— YOUR OBJECTIVE —
The whole listing, please: repeat it exactly, with the pictures left out.

======== PROVIDED MATERIAL ========

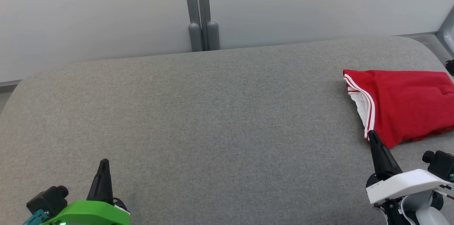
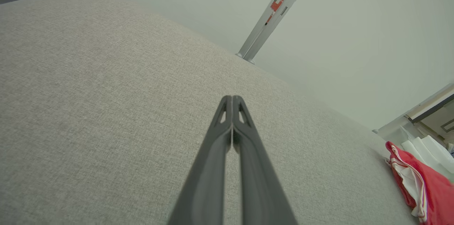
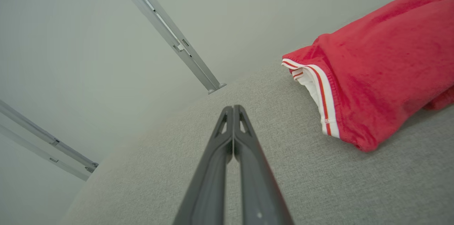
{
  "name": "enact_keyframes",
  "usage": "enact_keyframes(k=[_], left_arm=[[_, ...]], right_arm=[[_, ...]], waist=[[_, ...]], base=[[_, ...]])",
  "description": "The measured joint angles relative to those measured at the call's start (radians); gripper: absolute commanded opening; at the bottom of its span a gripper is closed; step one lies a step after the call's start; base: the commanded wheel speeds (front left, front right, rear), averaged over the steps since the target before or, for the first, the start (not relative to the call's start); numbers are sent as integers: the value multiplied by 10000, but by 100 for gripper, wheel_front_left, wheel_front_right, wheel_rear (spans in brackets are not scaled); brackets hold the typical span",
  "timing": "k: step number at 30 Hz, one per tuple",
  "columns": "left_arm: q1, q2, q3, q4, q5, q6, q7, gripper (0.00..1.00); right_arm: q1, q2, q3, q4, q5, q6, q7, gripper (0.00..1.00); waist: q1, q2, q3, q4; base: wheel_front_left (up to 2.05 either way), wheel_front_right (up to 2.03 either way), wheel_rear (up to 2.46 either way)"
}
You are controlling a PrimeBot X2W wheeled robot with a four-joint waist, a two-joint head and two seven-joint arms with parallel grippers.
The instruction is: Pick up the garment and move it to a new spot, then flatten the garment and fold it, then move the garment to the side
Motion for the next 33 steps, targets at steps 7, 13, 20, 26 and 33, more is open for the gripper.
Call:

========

— RESPONSE —
{
  "name": "enact_keyframes",
  "usage": "enact_keyframes(k=[_], left_arm=[[_, ...]], right_arm=[[_, ...]], waist=[[_, ...]], base=[[_, ...]])",
  "description": "The measured joint angles relative to those measured at the call's start (radians); gripper: absolute commanded opening; at the bottom of its span a gripper is closed; step one lies a step after the call's start; base: the commanded wheel speeds (front left, front right, rear), averaged over the steps since the target before or, for the first, the start (not relative to the call's start); numbers are sent as integers: the value multiplied by 10000, but by 100 for gripper, wheel_front_left, wheel_front_right, wheel_rear (spans in brackets are not scaled); brackets hold the typical span",
  "timing": "k: step number at 30 Hz, one per tuple",
  "columns": "left_arm: q1, q2, q3, q4, q5, q6, q7, gripper (0.00..1.00); right_arm: q1, q2, q3, q4, q5, q6, q7, gripper (0.00..1.00); waist: q1, q2, q3, q4; base: wheel_front_left (up to 2.05 either way), wheel_front_right (up to 2.03 either way), wheel_rear (up to 2.46 either way)"
}
You are controlling a PrimeBot X2W wheeled robot with a four-joint waist, a two-joint head and two seven-joint arms with parallel grippers.
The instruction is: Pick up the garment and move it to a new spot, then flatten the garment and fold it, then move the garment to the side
Motion for the next 33 steps, targets at steps 7, 13, 20, 26 and 33, more is open for the gripper.
Call:

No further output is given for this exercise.